• _TASK GOAL_
Go through the data below and copy each line where the word "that" occurs.

━━━━━━━━━━━━━━━━━━━━

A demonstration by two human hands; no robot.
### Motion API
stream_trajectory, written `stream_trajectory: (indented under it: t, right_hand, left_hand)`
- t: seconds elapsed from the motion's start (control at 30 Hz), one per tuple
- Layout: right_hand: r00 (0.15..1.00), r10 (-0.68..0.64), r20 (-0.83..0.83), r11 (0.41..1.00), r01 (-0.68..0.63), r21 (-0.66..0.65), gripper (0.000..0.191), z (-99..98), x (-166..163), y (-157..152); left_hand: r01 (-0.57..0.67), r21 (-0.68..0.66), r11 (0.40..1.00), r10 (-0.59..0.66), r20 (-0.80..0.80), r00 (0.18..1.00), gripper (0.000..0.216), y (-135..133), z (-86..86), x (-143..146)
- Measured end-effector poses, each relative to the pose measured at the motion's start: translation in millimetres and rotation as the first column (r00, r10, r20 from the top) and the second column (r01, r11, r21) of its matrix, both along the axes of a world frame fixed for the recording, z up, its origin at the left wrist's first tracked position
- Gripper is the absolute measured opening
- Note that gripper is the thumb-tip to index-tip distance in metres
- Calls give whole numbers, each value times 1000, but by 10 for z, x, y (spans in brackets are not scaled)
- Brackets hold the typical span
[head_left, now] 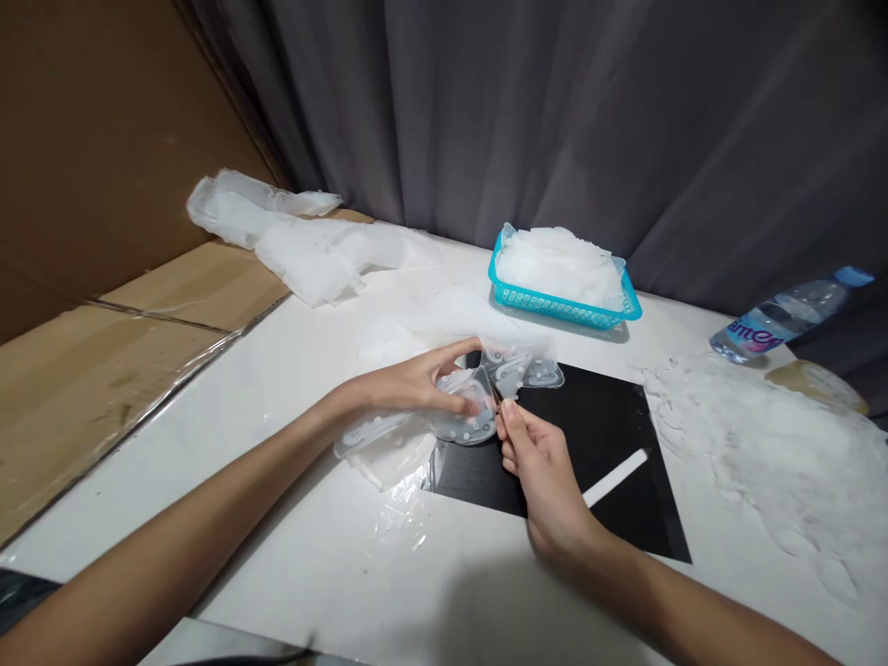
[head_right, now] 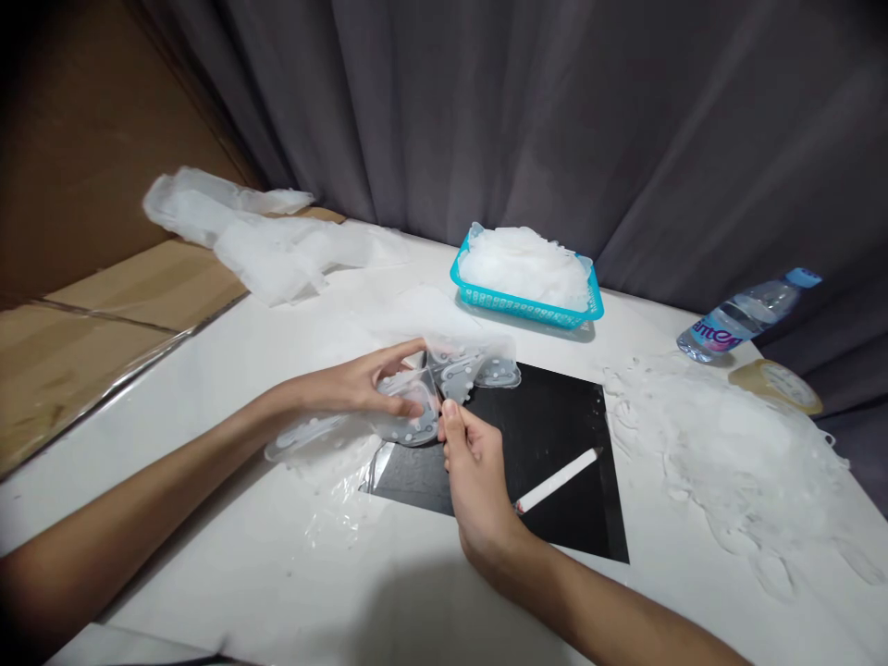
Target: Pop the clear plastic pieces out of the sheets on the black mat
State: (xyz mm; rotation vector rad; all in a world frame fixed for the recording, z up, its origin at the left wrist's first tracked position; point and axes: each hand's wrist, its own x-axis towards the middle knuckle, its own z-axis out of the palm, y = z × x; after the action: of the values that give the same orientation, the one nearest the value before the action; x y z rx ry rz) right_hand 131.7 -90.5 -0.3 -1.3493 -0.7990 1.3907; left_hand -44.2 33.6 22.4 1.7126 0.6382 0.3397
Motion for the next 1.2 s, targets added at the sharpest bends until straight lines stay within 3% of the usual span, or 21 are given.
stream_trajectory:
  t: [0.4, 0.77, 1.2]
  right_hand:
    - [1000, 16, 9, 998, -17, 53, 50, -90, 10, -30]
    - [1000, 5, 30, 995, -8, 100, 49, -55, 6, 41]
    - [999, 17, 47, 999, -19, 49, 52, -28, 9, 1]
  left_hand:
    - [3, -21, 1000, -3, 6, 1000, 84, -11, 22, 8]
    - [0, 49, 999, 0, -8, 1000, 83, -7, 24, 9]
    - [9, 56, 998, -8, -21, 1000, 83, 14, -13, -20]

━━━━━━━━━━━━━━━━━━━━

• _RESULT_
- Note that gripper is the thumb-tip to index-tip distance in metres
State: (xyz mm; rotation vector rad; all in a world frame fixed for the recording, z up, its origin at the left wrist's first tracked position; point and axes: each hand's wrist, its own x-axis towards the middle knuckle, its own z-axis out of the palm, y = z × x; after the action: of the values that give the same orientation, the one nearest the value before the action; x y z rx ry rz) right_hand 131.7 -90.5 -0.3 -1.3493 -0.7990 1.3907; left_hand -44.2 33.6 22.4 1.7126 0.6382 0.3397

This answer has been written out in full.